**WORK ITEM:**
From the entries that follow, report every line in which "with" occurs.

Data excerpts:
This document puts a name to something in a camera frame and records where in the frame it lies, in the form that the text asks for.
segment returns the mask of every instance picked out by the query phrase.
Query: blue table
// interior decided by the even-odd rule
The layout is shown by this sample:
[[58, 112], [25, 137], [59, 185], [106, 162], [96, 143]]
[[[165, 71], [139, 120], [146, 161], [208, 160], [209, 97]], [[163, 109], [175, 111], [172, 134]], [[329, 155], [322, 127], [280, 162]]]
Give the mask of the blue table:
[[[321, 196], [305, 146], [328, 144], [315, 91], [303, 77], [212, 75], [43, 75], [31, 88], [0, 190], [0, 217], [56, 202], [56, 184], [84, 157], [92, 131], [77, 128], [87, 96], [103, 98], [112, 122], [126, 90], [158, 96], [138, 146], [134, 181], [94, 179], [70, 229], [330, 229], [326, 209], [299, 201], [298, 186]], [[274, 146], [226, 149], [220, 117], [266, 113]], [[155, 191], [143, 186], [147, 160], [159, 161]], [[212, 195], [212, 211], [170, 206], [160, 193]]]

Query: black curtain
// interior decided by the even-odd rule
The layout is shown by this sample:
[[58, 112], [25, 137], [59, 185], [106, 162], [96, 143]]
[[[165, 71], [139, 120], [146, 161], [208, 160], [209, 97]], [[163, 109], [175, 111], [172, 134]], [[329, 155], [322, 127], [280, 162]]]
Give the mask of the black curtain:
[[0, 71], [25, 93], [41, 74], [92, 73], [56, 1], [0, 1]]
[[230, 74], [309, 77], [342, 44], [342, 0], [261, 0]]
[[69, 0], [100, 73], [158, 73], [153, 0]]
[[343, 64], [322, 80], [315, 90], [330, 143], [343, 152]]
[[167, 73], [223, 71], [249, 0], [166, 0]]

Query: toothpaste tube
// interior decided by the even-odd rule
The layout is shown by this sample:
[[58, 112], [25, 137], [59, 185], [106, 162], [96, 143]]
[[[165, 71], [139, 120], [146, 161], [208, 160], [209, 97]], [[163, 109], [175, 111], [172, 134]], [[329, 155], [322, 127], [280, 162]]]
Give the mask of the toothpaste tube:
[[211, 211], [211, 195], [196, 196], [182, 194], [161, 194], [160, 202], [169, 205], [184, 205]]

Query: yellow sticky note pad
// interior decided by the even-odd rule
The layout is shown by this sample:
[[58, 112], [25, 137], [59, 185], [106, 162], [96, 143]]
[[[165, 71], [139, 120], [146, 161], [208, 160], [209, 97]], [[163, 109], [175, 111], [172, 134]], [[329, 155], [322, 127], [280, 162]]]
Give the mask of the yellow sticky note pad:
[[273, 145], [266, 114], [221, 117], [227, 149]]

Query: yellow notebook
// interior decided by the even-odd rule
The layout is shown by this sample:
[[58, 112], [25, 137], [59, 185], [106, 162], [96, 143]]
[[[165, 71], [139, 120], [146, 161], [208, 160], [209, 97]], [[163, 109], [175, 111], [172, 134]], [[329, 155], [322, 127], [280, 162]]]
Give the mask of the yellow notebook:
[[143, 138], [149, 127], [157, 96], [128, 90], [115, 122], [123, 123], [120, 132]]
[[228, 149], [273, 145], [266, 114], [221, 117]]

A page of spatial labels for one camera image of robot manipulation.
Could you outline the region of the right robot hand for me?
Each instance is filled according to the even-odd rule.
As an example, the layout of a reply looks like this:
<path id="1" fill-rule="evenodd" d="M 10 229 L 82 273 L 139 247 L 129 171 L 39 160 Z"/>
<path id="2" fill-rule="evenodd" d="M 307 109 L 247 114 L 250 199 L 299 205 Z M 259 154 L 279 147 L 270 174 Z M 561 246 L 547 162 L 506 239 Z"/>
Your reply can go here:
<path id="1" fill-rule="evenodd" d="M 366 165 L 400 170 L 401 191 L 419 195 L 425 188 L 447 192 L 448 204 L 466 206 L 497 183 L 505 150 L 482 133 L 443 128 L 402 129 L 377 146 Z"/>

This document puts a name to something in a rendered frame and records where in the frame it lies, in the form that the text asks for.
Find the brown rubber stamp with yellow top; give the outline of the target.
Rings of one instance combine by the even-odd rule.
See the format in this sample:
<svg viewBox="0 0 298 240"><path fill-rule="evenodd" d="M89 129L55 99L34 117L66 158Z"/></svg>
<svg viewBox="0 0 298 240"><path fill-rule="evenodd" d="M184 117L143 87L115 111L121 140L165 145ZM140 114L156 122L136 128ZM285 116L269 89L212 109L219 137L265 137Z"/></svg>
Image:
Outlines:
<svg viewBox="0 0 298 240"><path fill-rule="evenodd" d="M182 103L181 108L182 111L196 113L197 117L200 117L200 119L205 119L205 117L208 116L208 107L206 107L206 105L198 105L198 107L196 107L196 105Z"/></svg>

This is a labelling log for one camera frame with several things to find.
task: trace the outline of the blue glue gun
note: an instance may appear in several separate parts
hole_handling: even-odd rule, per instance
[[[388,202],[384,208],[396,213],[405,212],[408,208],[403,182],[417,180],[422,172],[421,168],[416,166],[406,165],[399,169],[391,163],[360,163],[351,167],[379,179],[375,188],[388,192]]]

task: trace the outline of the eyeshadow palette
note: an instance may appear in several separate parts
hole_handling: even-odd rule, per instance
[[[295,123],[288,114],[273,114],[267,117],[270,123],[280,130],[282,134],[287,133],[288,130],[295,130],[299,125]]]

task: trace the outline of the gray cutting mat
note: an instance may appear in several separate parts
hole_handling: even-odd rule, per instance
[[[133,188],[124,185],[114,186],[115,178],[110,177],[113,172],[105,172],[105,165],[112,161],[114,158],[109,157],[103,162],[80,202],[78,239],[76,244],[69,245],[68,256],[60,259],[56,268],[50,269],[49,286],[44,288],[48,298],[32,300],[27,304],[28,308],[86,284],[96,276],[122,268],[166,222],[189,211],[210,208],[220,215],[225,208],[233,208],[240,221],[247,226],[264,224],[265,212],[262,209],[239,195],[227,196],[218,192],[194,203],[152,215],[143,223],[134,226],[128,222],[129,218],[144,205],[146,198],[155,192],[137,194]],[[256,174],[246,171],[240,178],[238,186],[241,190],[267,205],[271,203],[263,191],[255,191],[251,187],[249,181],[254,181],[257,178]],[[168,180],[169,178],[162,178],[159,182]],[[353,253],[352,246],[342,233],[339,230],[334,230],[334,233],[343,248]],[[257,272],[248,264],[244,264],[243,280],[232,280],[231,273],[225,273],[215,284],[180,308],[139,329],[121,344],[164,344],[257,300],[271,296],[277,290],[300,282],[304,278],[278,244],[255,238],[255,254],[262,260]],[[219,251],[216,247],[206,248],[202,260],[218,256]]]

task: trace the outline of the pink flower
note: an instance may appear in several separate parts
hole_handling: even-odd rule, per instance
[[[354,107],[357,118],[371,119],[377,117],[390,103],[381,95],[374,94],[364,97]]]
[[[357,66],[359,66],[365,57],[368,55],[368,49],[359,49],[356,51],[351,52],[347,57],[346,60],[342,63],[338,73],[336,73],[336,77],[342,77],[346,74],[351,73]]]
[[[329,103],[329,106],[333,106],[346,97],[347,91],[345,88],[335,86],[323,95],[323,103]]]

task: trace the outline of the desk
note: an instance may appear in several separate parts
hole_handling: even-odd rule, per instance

**TASK ANSWER:**
Find the brown rubber stamp with yellow top; give the outline of the target.
This is a labelling log for one camera frame with several things to find.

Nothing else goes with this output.